PK/PD-Based Prediction of “Anti-Mutant” Antibiotic Exposures Using In Vitro Dynamic Models

PK/PD (pharmacokinetic/pharmacodynamic) relationships with the emergence of bacterial resistance are a basis for designing “anti-mutant” antibiotic dosing regimens, i.e., regimens that are expected to prevent or restrict the enrichment of resistant mutant subpopulations. In vitro dynamic models provide a way to study the enrichment of resistant mutants while simulating human antibiotic pharmacokinetics. A key observation made using these models is that a bell-shaped curve is observed when the recovery of resistant mutants is plotted against AUC/MIC, an integrated measure of drug exposure. This observation strongly supports the window hypothesis, which predicts the selective enrichment of resistant mutants when antimicrobial concentrations fall between the MIC of the bulk population and the mutant prevention concentration (MPC).
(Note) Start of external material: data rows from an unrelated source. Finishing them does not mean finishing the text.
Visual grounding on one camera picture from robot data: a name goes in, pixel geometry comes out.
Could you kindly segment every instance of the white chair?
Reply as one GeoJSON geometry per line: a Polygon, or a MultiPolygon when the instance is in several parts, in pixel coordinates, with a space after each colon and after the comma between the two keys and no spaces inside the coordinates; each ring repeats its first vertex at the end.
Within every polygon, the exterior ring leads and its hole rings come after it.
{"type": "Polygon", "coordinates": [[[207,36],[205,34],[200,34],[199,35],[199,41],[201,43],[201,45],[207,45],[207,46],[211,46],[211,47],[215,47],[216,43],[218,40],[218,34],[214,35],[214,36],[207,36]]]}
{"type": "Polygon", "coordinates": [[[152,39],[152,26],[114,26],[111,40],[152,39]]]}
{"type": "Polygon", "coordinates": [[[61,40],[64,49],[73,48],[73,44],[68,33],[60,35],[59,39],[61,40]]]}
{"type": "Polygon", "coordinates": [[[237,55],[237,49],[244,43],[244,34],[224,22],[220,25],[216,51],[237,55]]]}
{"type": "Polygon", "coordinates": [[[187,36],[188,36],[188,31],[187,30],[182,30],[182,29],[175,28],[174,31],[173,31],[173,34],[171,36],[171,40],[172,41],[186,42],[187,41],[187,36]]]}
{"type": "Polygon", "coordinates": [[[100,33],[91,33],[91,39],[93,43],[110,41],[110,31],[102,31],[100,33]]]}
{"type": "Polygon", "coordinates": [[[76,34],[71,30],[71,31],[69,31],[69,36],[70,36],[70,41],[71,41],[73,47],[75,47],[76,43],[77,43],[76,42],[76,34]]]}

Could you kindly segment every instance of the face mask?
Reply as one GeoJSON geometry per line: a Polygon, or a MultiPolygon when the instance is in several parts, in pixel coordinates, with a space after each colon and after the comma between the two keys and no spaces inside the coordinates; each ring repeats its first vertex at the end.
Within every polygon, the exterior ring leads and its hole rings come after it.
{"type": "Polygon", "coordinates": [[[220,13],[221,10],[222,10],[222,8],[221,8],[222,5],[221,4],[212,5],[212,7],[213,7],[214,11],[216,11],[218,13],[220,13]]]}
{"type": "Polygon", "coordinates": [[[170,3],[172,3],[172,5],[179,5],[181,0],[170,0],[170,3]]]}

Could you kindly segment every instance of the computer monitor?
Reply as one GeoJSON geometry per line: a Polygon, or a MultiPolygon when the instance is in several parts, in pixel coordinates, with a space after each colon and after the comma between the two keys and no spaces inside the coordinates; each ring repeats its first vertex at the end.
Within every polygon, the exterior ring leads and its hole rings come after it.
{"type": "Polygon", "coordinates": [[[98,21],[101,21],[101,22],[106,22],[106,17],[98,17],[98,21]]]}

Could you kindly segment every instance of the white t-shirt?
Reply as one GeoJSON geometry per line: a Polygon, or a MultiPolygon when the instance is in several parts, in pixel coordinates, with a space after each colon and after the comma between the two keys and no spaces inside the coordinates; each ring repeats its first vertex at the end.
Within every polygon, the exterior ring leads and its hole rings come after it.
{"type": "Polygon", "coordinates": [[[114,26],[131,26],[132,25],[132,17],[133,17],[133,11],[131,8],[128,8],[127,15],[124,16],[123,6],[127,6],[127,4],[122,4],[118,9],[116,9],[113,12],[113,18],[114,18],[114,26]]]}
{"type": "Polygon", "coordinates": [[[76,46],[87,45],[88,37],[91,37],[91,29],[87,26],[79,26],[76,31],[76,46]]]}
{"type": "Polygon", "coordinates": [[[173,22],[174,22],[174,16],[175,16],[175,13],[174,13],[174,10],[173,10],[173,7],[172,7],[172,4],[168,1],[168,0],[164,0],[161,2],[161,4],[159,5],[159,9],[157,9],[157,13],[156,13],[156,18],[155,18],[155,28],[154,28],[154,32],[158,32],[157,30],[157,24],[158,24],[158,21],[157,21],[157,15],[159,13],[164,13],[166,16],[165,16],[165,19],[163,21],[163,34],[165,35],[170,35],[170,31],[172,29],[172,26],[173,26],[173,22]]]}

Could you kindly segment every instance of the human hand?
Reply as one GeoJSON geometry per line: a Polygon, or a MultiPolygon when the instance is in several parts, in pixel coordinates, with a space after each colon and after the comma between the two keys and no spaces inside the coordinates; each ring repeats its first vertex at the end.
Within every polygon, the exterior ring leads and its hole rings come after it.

In most cases examined, doses used clinically place drug concentrations inside the window where mutant enrichment is observed. Reports that contradict the mutant selection window hypothesis are addressed, and flaws in the arguments are pointed out. When considering the time that antimicrobial concentrations are inside the window as a predictor of mutant enrichment, it is important to consider the position of drug concentrations inside the window, since they affect mutant subpopulation size. Plots of mutant enrichment against “time in the window” display a distinct hysteresis loop that explains previous failures to show that “time in the window” is predictive of mutant enrichment. Dynamic models are also suited for optimizing combination therapies. Overall, bacterial resistance studies with in vitro dynamic models provide a way to identify dosing conditions that are likely to severely restrict the emergence of new resistance, a feature that should be especially useful in the development of new compounds.